Zwolnienia obejmą zatrudniającą obecnie ok. 46,8 tys. osób część przedsiębiorstwa zajmującą się produkcją wielkich turbin gazowych. Jak wskazuje agencja dpa, Siemens od dłuższego czasu ma kłopoty z popytem na te urządzenia, czego rezultatem jest spadek cen i nadwyżka mocy produkcyjnych.
Siemens chce konsolidacji
Jak podał Siemens w komunikacie planowana restrukturyzacja jest odpowiedzią koncernu na szybkie zmiany zachodzące między innymi w obszarach energetyki i gazownictwa. Koncern planuje konsolidacje pionów pionu energetyki i gazownictwa oraz pionu usług energetycznych z pionem przemysłu oraz napędów . Konsolidacja ma na celu zwiększenie wykorzystania mocy produkcyjnych w zakładach produkcyjnych, zwiększenie wydajności i zwiększenie wiedzy fachowej poprzez łączenie zasobów – tłumaczy Siemens.
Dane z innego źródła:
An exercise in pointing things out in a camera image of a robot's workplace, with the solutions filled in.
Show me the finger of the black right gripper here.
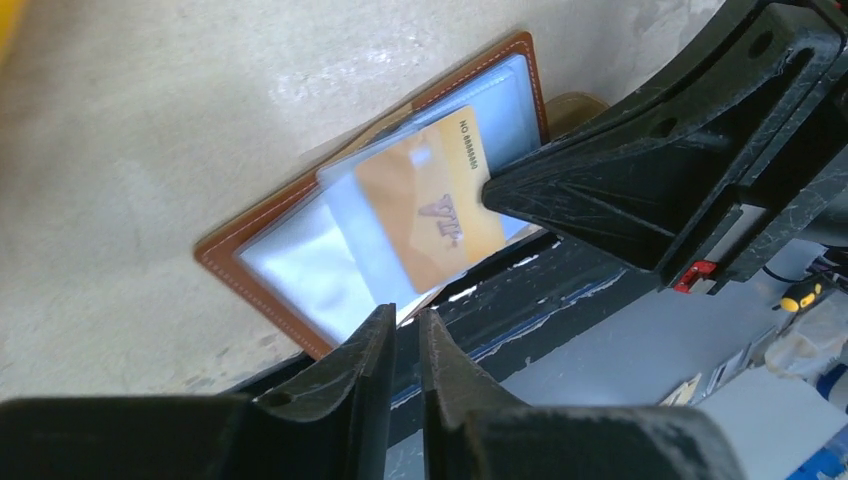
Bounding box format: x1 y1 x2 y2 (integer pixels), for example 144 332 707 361
482 1 847 272

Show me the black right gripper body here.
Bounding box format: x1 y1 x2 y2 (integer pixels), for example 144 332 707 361
662 77 847 295

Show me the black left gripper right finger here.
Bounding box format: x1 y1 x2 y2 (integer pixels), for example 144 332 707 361
418 310 746 479

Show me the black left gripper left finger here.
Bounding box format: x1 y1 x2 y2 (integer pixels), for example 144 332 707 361
1 304 396 479

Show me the brown leather card holder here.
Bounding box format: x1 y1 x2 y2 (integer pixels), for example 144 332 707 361
193 31 611 361

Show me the yellow bin with black cards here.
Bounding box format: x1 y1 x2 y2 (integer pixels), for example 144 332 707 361
0 0 30 63

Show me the black metal base rail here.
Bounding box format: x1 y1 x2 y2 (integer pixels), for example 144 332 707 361
428 233 658 381

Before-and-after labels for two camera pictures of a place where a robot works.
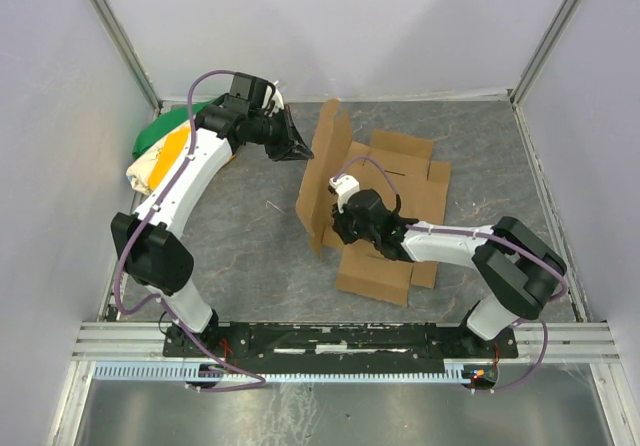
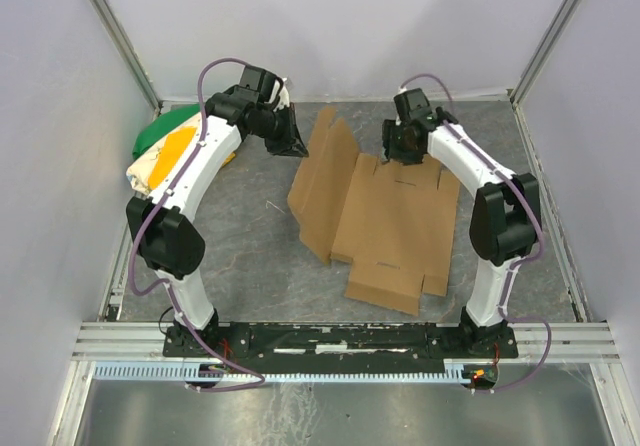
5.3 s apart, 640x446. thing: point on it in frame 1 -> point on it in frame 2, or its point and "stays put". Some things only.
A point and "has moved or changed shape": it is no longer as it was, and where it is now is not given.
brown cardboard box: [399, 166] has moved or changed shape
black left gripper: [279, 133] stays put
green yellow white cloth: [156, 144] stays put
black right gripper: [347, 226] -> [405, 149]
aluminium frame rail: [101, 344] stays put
Spada zapotrzebowanie na turbiny gazowe
Koncern zwraca uwagę, że globalne zapotrzebowanie na duże turbiny gazowe (powyżej 100 MW) drastycznie spadło i wiele wskazuje na to, że będzie się utrzymywało na poziomie ok.110 turbin rocznie, podczas gdy światowe zdolności produkcyjne sięgają 400 turbin.
Siemens poinformował, że zamknięte zostaną m.in. zakłady w Goerlitz i w Lipsku, zatrudniające łącznie 920 osób.
Zdecydowany sprzeciw wobec planów koncernu zapowiada wielki branżowy związek zawodowy IG Metall.